____ Provided material
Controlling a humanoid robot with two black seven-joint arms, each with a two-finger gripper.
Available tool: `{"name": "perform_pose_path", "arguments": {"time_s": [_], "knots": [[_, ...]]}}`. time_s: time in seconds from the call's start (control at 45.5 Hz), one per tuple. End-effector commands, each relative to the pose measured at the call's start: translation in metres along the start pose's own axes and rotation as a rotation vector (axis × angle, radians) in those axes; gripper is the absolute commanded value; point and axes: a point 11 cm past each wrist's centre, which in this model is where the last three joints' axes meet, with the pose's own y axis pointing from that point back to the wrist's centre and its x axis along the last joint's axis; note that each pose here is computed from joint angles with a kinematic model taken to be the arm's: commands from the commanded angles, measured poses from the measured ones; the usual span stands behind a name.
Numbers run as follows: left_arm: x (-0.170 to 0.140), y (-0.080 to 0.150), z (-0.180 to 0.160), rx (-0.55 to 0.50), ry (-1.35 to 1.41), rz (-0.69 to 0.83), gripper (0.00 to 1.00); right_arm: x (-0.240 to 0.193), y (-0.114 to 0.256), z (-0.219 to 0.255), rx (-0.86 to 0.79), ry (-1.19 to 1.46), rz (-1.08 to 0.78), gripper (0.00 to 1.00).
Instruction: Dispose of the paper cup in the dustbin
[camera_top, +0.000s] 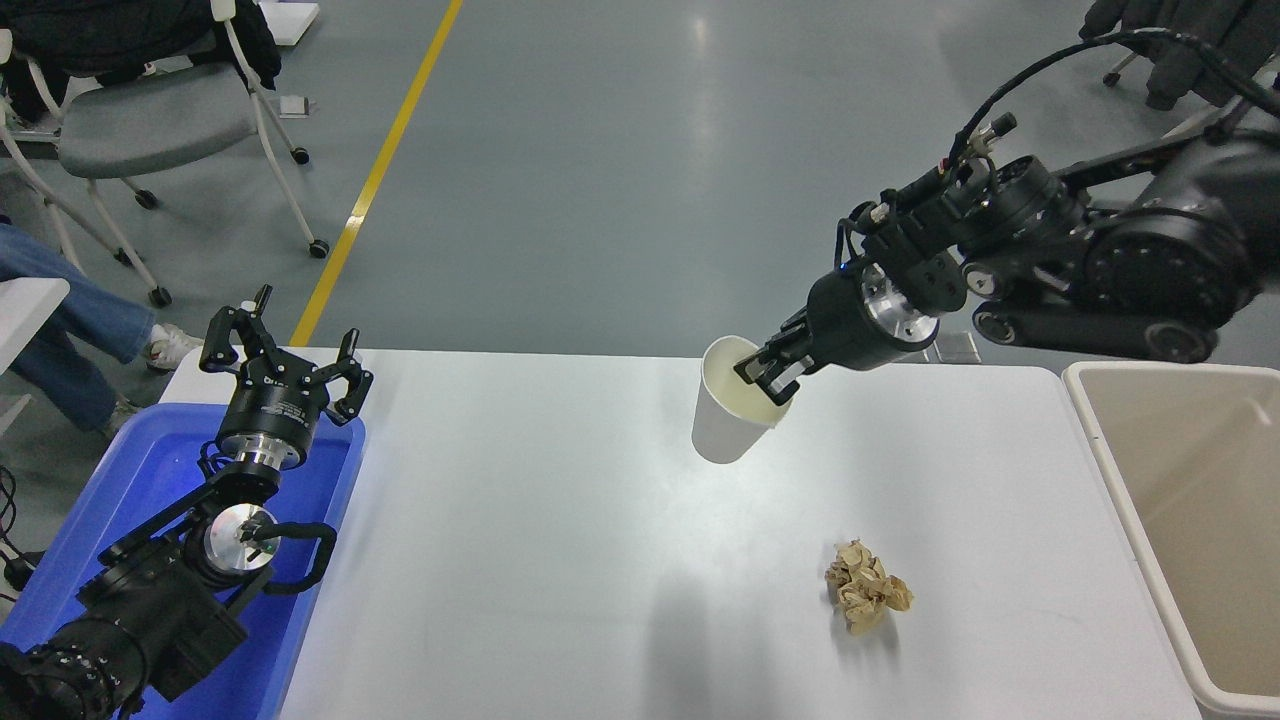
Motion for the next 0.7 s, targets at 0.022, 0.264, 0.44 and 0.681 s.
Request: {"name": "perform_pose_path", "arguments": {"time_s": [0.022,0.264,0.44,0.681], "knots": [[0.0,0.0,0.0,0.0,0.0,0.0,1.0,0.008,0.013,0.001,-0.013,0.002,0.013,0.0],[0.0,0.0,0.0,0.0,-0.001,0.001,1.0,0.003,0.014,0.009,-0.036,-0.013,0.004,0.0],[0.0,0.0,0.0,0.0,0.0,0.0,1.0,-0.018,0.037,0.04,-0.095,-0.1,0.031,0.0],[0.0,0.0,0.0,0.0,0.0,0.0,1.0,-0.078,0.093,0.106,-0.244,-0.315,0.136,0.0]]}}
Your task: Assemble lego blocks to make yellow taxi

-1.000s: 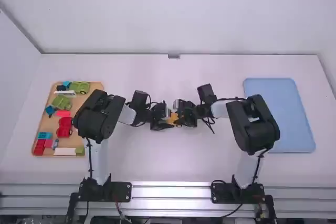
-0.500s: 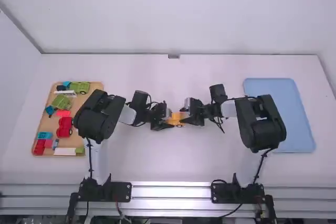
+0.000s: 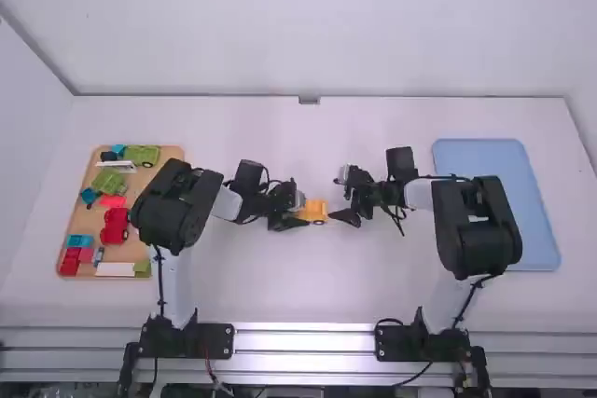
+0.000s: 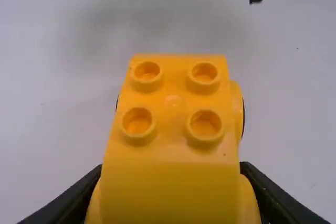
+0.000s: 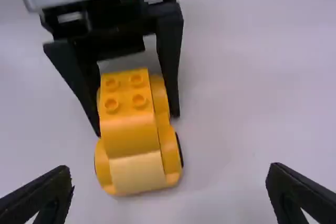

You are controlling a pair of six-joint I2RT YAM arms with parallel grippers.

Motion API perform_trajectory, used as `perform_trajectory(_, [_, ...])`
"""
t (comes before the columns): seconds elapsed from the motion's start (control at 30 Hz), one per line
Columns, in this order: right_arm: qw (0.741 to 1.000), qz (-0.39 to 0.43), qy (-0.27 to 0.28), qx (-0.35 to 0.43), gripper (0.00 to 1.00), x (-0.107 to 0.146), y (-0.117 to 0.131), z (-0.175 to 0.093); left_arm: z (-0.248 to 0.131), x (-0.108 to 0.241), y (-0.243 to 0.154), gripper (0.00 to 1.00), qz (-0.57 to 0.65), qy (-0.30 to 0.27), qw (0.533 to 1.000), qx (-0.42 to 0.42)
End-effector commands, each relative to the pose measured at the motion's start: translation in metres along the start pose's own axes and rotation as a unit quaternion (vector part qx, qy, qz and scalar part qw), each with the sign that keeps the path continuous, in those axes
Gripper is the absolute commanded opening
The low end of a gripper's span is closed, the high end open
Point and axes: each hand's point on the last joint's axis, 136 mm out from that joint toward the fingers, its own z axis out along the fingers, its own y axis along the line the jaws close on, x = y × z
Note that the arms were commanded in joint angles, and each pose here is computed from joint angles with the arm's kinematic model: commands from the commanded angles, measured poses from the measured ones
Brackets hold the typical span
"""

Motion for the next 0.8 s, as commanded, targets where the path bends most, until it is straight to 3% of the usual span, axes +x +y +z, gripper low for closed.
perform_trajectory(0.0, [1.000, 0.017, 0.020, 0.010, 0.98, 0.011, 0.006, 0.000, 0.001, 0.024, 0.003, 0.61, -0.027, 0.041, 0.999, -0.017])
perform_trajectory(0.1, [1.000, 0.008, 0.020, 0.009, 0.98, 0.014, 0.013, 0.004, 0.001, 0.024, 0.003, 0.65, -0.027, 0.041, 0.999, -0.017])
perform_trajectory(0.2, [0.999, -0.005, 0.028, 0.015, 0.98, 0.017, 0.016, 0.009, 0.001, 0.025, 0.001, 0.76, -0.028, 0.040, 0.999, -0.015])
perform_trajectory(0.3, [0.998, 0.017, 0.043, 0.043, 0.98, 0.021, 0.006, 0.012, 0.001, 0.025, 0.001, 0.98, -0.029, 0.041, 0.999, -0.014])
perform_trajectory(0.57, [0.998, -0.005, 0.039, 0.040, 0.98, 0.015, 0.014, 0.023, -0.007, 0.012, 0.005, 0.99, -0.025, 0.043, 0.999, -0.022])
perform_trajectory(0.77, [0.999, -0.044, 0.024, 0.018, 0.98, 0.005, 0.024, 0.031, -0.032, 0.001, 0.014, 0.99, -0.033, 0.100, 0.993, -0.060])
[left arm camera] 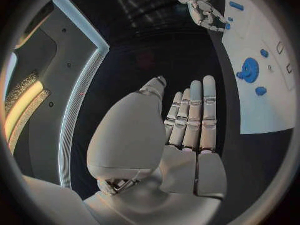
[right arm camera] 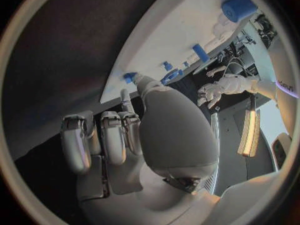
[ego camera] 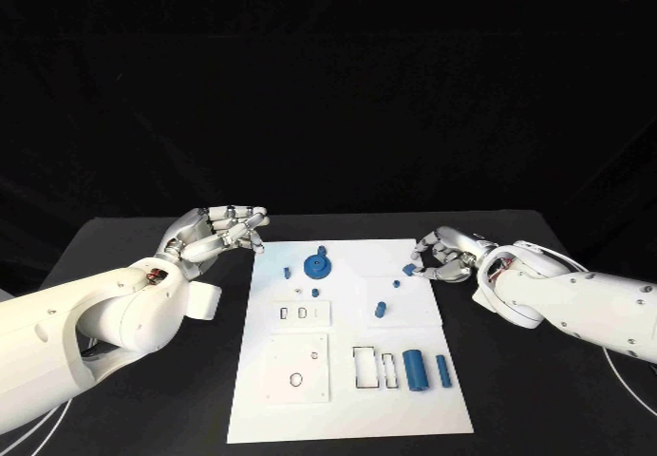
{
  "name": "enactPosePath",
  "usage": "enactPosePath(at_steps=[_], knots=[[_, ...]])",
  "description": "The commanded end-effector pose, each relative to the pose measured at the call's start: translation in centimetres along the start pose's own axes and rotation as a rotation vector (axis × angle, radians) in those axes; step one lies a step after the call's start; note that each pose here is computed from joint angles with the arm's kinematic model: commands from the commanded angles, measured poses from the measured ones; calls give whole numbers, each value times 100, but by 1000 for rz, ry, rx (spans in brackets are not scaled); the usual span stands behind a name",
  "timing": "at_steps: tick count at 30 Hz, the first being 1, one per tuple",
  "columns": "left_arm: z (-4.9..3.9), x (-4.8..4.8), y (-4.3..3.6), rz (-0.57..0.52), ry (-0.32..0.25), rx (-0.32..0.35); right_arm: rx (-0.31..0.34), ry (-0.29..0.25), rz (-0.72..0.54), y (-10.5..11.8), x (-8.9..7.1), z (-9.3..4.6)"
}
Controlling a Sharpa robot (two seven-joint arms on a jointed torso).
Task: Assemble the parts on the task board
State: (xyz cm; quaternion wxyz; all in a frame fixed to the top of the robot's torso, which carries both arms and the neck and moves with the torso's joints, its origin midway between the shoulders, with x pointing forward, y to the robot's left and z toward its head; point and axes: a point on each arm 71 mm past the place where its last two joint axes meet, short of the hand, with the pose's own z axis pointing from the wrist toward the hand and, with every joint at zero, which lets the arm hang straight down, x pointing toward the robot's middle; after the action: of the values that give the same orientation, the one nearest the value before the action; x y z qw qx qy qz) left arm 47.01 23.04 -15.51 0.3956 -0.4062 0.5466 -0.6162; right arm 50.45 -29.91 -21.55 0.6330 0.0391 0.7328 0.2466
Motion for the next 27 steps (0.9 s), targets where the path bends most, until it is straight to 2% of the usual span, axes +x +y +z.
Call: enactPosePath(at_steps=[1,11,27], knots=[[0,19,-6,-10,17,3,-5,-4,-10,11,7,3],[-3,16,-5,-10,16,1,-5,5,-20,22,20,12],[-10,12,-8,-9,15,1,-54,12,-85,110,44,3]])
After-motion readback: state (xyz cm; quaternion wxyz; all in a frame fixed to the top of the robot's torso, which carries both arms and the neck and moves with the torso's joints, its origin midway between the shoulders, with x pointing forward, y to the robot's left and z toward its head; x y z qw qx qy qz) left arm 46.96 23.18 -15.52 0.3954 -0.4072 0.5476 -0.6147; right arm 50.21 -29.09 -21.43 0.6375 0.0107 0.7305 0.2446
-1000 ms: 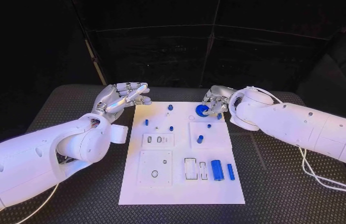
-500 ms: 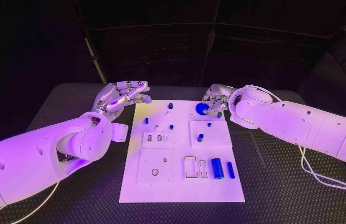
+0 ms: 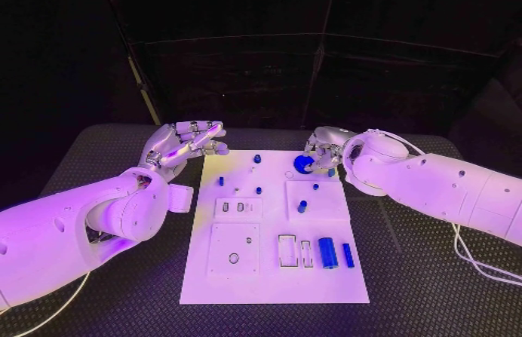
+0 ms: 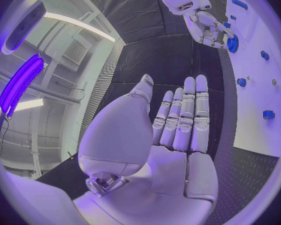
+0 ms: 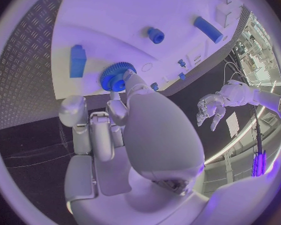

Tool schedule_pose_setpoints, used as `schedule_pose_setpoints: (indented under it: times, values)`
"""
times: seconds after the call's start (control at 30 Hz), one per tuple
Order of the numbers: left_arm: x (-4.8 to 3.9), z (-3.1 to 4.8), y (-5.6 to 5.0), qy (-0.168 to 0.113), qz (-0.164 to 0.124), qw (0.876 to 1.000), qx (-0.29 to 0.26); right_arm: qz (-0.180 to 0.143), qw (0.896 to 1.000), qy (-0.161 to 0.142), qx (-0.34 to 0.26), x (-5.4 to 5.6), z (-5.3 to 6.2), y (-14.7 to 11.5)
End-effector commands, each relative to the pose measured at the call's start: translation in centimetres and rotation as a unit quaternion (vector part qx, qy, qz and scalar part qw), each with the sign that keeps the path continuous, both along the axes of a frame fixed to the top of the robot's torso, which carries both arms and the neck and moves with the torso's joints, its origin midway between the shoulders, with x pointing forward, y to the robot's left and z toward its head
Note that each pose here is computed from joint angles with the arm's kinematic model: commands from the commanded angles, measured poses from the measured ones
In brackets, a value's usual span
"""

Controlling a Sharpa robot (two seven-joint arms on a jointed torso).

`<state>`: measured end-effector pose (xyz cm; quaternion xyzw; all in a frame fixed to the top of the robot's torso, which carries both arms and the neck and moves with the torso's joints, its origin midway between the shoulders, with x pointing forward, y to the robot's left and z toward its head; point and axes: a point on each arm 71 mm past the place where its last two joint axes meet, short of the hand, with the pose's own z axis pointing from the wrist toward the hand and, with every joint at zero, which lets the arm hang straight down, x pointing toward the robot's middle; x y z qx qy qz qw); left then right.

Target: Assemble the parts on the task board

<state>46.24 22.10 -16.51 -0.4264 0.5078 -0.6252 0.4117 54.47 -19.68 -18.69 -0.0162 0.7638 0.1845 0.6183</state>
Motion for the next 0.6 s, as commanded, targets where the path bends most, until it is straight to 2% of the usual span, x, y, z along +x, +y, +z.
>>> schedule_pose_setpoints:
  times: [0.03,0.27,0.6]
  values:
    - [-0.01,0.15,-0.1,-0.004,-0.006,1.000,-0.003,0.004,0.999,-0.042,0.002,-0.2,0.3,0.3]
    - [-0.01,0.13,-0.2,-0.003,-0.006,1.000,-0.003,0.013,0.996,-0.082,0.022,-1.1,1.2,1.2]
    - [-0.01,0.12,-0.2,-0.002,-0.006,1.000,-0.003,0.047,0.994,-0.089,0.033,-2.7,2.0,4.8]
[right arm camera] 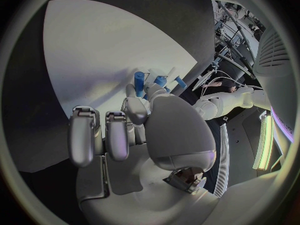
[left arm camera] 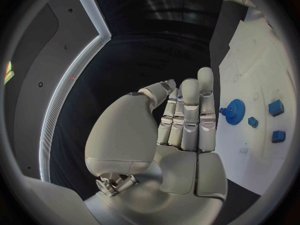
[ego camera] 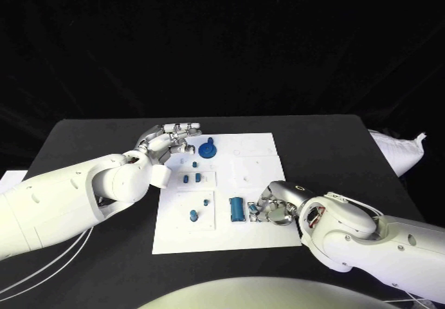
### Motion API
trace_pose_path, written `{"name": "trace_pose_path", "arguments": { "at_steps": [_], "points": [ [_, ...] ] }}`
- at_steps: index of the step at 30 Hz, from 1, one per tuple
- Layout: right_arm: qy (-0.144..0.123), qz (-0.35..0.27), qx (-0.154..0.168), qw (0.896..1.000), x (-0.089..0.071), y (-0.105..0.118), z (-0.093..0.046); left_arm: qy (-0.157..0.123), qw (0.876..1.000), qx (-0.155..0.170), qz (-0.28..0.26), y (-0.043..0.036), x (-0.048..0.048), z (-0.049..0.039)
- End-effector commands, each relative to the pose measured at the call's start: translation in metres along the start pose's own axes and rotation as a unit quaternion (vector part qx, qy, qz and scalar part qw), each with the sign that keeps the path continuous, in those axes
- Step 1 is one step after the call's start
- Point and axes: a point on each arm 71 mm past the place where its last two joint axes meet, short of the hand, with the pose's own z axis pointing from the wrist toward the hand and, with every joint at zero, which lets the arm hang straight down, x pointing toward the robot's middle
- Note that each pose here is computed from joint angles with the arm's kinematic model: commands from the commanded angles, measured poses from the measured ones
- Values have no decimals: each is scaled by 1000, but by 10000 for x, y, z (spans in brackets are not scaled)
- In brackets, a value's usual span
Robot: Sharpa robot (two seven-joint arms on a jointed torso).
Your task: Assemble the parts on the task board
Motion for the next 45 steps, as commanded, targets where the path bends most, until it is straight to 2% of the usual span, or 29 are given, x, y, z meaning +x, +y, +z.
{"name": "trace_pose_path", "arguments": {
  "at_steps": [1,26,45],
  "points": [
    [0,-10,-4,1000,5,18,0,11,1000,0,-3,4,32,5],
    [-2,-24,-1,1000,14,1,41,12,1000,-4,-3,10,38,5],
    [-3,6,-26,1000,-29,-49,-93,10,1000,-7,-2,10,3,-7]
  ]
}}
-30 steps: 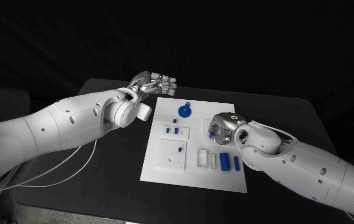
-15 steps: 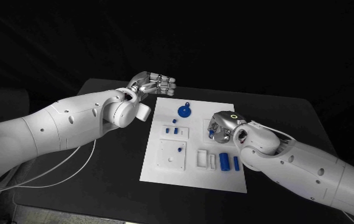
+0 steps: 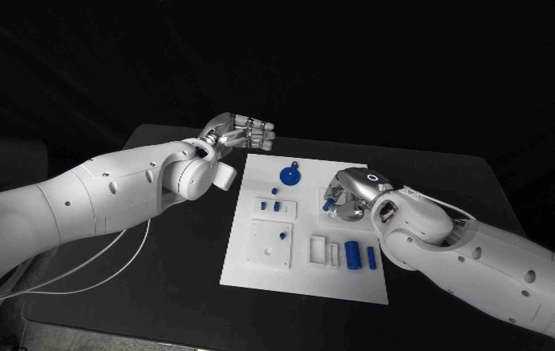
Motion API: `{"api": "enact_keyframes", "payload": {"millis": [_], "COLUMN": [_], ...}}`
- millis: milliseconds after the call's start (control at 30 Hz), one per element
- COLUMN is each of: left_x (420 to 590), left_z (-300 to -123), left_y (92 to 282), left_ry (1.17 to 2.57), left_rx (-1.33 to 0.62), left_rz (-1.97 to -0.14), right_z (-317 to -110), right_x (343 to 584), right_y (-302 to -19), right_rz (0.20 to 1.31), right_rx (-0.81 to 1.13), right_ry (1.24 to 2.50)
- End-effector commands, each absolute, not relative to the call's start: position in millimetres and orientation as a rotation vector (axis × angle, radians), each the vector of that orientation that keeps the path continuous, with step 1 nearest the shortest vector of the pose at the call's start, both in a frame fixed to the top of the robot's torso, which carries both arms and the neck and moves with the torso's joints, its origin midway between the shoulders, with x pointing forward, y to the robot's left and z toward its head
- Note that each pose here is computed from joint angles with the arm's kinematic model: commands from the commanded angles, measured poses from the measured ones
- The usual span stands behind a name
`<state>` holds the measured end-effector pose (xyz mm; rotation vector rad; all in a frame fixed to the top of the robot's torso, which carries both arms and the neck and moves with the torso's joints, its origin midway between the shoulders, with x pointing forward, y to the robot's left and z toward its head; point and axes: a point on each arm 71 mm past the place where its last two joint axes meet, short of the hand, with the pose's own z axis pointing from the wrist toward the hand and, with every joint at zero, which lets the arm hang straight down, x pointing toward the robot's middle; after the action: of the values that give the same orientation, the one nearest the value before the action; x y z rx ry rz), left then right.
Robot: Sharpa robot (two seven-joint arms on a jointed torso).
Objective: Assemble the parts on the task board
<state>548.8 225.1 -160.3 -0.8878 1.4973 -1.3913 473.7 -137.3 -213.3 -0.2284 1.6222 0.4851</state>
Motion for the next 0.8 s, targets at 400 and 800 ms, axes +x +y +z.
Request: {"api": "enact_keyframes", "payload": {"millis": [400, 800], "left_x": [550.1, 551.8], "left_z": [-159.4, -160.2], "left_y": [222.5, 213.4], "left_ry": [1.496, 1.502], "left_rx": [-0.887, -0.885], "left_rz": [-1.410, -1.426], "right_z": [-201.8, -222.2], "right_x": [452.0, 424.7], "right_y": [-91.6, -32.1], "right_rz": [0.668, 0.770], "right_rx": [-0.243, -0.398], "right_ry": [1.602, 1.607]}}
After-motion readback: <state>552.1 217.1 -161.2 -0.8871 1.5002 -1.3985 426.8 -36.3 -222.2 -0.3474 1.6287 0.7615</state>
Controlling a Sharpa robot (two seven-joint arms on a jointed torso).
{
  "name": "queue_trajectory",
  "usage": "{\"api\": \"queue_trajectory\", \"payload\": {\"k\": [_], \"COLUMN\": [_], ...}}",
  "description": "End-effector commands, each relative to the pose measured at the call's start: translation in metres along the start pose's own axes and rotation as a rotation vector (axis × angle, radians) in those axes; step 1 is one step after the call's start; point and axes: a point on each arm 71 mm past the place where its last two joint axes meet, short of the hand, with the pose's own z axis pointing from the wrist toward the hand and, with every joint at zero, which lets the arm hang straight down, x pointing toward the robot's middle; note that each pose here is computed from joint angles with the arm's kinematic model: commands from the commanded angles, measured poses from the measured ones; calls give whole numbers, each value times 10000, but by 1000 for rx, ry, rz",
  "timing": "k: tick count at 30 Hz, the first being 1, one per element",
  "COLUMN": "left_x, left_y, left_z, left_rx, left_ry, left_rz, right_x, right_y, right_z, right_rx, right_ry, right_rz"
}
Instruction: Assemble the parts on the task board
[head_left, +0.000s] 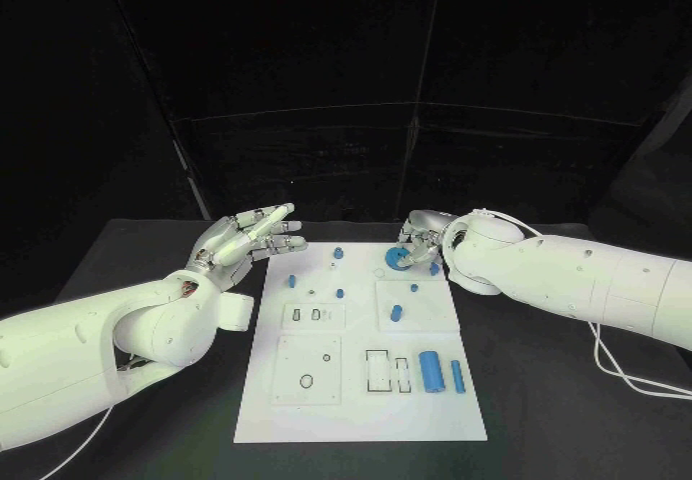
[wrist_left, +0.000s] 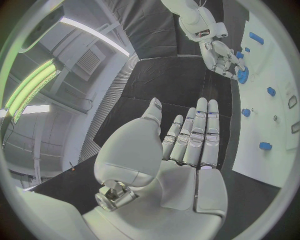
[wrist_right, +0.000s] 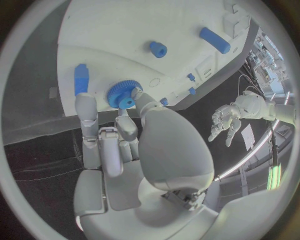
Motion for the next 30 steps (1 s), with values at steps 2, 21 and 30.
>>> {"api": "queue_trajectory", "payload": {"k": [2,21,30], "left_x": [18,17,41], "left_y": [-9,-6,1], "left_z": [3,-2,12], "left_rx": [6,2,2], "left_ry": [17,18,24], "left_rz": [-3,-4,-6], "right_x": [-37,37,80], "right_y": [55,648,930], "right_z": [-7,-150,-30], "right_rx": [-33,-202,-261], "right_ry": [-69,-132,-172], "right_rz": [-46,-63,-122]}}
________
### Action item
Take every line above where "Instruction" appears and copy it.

### Response to this task
Instruction: Dispose of the paper cup in the dustbin
Instruction: Assemble the parts on the task board

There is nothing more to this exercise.